Top of Input for this task

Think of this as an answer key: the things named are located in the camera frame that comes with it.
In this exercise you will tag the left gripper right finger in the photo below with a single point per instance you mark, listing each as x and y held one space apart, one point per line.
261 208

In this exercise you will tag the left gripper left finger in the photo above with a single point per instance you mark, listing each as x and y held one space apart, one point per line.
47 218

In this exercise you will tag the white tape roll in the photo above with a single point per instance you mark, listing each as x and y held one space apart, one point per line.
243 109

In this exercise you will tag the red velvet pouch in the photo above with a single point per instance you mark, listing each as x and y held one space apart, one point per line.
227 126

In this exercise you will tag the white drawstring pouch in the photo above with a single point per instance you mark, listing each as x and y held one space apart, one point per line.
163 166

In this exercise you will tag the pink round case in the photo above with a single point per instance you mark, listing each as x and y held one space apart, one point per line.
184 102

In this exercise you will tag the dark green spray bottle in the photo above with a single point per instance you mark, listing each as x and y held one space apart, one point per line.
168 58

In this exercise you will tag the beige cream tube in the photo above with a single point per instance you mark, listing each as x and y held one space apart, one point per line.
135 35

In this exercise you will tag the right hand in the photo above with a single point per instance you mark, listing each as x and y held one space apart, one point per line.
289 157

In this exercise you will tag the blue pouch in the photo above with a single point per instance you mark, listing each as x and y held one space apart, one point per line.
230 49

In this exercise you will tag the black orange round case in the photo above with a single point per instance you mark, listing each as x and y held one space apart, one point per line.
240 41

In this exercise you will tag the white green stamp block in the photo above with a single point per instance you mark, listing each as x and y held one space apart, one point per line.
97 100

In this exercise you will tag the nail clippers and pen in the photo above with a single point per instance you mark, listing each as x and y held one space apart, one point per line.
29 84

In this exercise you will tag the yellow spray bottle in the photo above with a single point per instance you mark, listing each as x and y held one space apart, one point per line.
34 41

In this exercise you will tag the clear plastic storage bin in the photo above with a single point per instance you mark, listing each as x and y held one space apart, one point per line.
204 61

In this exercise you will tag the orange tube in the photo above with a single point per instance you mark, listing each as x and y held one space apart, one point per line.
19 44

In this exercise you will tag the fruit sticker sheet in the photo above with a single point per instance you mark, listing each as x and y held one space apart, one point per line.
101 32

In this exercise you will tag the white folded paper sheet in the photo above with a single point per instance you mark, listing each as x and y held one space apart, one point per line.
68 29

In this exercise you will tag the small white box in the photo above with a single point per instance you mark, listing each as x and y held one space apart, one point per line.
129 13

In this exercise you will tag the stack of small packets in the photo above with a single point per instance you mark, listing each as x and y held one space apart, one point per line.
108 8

Bottom of Input for this task

• **Task description**
From the first line to the last, copy the records exactly as they appear above.

• **Solution**
Think of this as an answer key: the things named are located in the camera frame that comes with it.
In this exercise you will tag the left gripper right finger in the photo below with a single point per instance you mark, listing each as x and y held one space apart, one point per line.
261 208

In this exercise you will tag the left gripper left finger in the photo above with a single point per instance you mark, listing each as x and y held one space apart, one point per line.
47 218

In this exercise you will tag the white tape roll in the photo above with a single point per instance you mark, listing each as x and y held one space apart, one point per line.
243 109

In this exercise you will tag the red velvet pouch in the photo above with a single point per instance you mark, listing each as x and y held one space apart, one point per line.
227 126

In this exercise you will tag the white drawstring pouch in the photo above with a single point per instance you mark, listing each as x and y held one space apart, one point per line.
163 166

In this exercise you will tag the pink round case in the photo above with a single point per instance you mark, listing each as x and y held one space apart, one point per line.
184 102

In this exercise you will tag the dark green spray bottle in the photo above with a single point per instance you mark, listing each as x and y held one space apart, one point per line.
168 58

In this exercise you will tag the beige cream tube in the photo above with a single point per instance you mark, listing each as x and y held one space apart, one point per line.
135 35

In this exercise you will tag the right hand in the photo above with a single point per instance you mark, listing each as x and y held one space apart, one point per line.
289 157

In this exercise you will tag the blue pouch in the photo above with a single point per instance you mark, listing each as x and y held one space apart, one point per line.
230 49

In this exercise you will tag the black orange round case in the photo above with a single point per instance you mark, listing each as x and y held one space apart, one point per line.
240 41

In this exercise you will tag the white green stamp block in the photo above with a single point per instance you mark, listing each as x and y held one space apart, one point per line.
97 100

In this exercise you will tag the nail clippers and pen in the photo above with a single point per instance you mark, listing each as x and y held one space apart, one point per line.
29 84

In this exercise you will tag the yellow spray bottle in the photo above with a single point per instance you mark, listing each as x and y held one space apart, one point per line.
34 41

In this exercise you will tag the clear plastic storage bin in the photo above with a single point per instance you mark, listing each as x and y held one space apart, one point per line.
204 61

In this exercise you will tag the orange tube in the photo above with a single point per instance you mark, listing each as x and y held one space apart, one point per line.
19 44

In this exercise you will tag the fruit sticker sheet in the photo above with a single point per instance you mark, listing each as x and y held one space apart, one point per line.
101 32

In this exercise you will tag the white folded paper sheet in the photo above with a single point per instance you mark, listing each as x and y held one space apart, one point per line.
68 29

In this exercise you will tag the small white box in the photo above with a single point per instance you mark, listing each as x and y held one space apart, one point per line.
129 13

In this exercise you will tag the stack of small packets in the photo above with a single point per instance you mark, listing each as x and y held one space apart, one point per line.
108 8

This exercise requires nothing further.